Despite those instances, she called herself one of the lucky ones. In her support group are wives who experience their husbands’ infidelity, unemployment, drug addiction, spending habits, physical abuse and suicide attempts.
“I’ve experienced only the mental shutdowns,” she wrote. “His vice is mowing the lawn obsessively; he’s very much OCD about our lawn. I’m blessed, but when ignored for so long, I feel like I’ve been held under water. When he finally comes to his senses, I come up for air!”
BATTLE CONTINUES
The couple will continue with counseling and exercising to stay healthy. PTSD doesn’t go away.
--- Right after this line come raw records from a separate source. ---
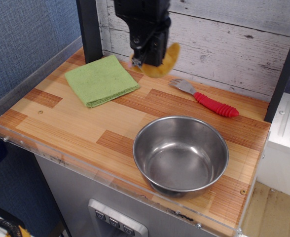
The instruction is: Put the orange object in the pot.
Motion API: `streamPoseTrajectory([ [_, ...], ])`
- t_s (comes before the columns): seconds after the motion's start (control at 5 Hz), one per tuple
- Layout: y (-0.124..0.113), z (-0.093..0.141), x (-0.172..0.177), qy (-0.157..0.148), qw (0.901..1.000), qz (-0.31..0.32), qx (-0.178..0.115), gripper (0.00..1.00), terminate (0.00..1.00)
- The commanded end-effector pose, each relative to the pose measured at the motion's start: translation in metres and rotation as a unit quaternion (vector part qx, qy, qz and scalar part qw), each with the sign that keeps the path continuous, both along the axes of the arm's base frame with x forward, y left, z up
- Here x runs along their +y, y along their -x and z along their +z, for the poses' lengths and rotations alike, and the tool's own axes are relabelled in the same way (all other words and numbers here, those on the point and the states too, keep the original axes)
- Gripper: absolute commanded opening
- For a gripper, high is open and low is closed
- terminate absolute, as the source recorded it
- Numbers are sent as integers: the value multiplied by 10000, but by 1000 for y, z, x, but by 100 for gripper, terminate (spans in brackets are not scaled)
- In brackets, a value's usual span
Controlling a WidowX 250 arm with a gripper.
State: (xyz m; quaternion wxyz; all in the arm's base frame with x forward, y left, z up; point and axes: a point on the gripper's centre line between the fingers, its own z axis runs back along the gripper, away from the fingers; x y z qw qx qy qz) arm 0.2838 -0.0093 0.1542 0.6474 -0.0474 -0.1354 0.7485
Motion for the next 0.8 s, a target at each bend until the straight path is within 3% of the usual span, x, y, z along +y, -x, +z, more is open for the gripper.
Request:
streamPoseTrajectory([
  [0.0, 52, 5, -24, -53, 9979, -624, -153, 0, 0],
  [0.2, 62, -12, -33, -53, 9963, -849, -100, 0, 0],
  [0.6, 59, -51, -48, -73, 9939, -1098, 23, 0, 0],
])
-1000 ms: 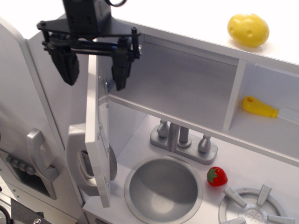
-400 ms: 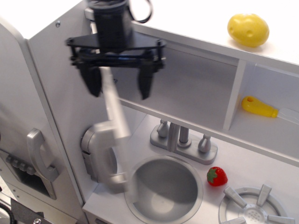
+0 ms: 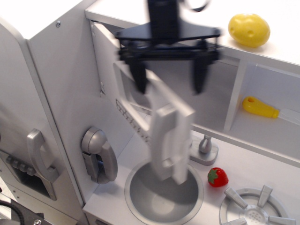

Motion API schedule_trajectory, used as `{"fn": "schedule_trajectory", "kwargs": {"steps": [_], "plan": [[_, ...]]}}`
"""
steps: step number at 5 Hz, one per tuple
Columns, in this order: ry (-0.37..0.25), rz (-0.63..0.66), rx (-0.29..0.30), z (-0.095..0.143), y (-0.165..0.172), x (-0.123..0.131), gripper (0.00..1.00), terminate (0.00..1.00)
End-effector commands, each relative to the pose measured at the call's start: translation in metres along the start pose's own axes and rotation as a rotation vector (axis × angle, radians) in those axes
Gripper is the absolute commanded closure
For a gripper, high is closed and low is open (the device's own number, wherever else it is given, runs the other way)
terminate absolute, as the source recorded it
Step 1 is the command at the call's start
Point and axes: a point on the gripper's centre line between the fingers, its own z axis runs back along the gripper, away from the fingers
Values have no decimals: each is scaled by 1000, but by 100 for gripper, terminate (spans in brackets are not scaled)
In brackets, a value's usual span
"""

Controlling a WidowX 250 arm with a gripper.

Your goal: Close microwave

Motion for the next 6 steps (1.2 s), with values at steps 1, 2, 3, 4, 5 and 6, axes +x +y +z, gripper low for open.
{"fn": "schedule_trajectory", "kwargs": {"steps": [1, 2, 3, 4, 5, 6], "plan": [[3, -142, -117, 36, -23, -39, 0, 0], [33, -210, -71, 23, 10, -57, 0, 0], [58, -269, -55, 12, 47, -54, 0, 0], [44, -261, -19, 3, 63, -37, 0, 0], [30, -222, 4, -4, 66, -16, 0, 0], [-18, -199, -13, -2, 60, 7, 0, 0]]}}
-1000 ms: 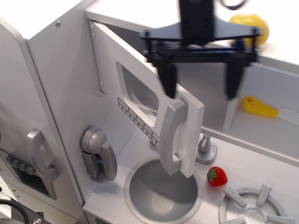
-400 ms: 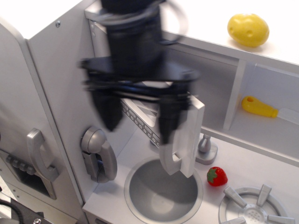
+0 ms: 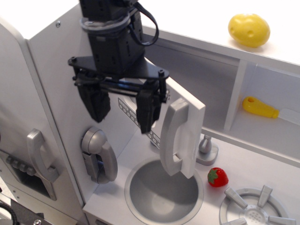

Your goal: Close microwave

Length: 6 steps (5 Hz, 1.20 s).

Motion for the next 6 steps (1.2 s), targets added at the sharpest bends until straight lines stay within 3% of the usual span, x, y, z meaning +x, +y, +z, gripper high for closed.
{"fn": "schedule_trajectory", "kwargs": {"steps": [1, 2, 3, 6], "plan": [[-104, 30, -26, 19, -5, 43, 0, 0], [-132, 42, -37, 17, -15, 56, 0, 0], [-217, 42, -18, 14, -25, 68, 0, 0], [-382, 44, 7, 12, -34, 97, 0, 0]]}}
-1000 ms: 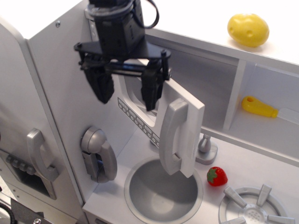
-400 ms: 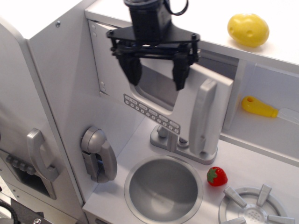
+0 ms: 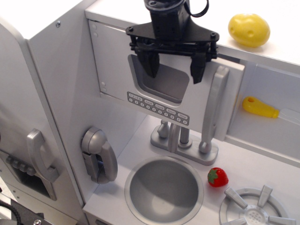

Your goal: Close microwave

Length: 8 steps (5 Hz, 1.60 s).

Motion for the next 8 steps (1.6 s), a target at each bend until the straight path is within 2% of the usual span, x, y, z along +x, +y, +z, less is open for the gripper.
{"fn": "schedule_trajectory", "kwargs": {"steps": [1, 2, 3, 4, 5, 6, 7, 8], "plan": [[-101, 23, 12, 7, 0, 23, 0, 0], [-71, 16, 14, 7, 3, 18, 0, 0], [127, -64, -60, 24, 30, -20, 0, 0], [198, -71, -71, 42, 63, -53, 0, 0], [255, -48, -67, 43, 86, -55, 0, 0], [261, -38, -14, 37, 92, -54, 0, 0], [261, -38, -14, 37, 92, -54, 0, 0], [261, -38, -14, 37, 92, -54, 0, 100]]}}
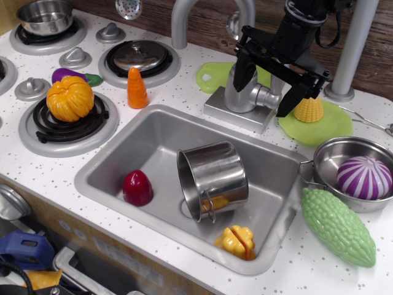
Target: Turn lever vertical to front
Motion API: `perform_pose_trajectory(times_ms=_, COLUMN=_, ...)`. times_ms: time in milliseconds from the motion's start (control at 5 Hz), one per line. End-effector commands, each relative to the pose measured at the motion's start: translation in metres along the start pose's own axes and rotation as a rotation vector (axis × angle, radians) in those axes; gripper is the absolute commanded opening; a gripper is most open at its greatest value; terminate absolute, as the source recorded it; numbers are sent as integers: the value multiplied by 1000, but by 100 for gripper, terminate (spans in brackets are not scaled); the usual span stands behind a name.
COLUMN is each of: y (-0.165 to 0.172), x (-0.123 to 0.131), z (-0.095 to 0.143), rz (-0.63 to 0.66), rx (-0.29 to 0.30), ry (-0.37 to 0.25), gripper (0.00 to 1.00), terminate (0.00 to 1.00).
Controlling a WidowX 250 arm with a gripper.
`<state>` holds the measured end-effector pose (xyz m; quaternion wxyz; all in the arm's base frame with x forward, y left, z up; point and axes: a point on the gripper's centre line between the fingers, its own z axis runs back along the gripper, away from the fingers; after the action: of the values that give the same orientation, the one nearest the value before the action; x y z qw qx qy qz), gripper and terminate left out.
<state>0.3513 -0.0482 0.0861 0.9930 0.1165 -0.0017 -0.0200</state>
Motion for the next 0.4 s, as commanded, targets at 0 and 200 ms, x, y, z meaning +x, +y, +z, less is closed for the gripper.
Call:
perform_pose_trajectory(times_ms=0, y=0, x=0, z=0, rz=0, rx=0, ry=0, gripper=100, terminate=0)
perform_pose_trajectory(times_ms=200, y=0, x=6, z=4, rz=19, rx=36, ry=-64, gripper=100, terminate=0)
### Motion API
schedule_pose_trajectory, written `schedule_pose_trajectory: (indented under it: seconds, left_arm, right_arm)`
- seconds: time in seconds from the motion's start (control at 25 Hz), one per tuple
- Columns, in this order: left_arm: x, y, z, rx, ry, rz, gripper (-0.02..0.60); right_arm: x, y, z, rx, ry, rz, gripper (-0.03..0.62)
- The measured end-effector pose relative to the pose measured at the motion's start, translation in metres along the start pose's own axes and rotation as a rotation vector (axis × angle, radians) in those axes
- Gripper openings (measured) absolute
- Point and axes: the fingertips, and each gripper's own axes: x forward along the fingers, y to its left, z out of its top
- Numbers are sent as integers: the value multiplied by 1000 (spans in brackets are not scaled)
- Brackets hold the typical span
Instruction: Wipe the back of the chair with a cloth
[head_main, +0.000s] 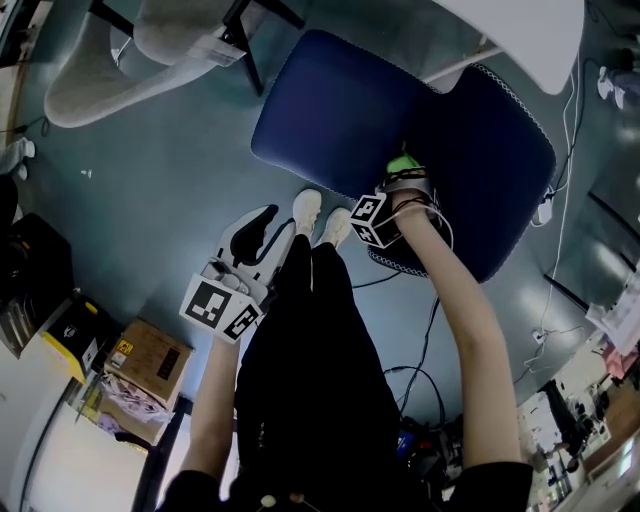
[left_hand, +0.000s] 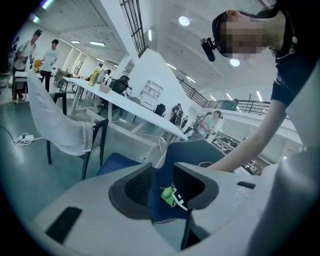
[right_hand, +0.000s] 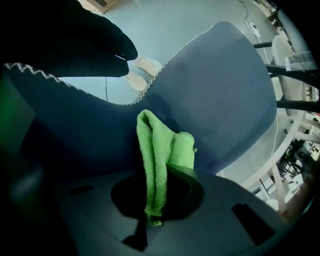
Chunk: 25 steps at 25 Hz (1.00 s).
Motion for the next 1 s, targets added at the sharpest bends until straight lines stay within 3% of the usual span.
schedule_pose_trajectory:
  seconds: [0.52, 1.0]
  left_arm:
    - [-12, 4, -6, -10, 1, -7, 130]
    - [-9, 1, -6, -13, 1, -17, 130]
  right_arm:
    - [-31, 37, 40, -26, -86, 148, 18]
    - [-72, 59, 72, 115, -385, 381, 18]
“You just maintain,” Shelli said. “We are finding hobbies together and separate for when he needs his space and I need rejuvenation. We have two beautiful, loving and supportive sons who are our world. We both are blessed with jobs that allow us the peace of mind while we make it through this. For all of this, I’m so grateful.”
She said she was calmed by John 16:33 — “I have told you these things, so that in me you may have peace. In this world you will have trouble. But take heart! I have overcome the world.”
“It means to me that whatever may come, there will always be light at the end of the tunnel,” she wrote. “We are not of this world, but the bigger picture will be our final home in Christ where all our troubles we will leave here one day. I have faith our little family we created together will thrive again.”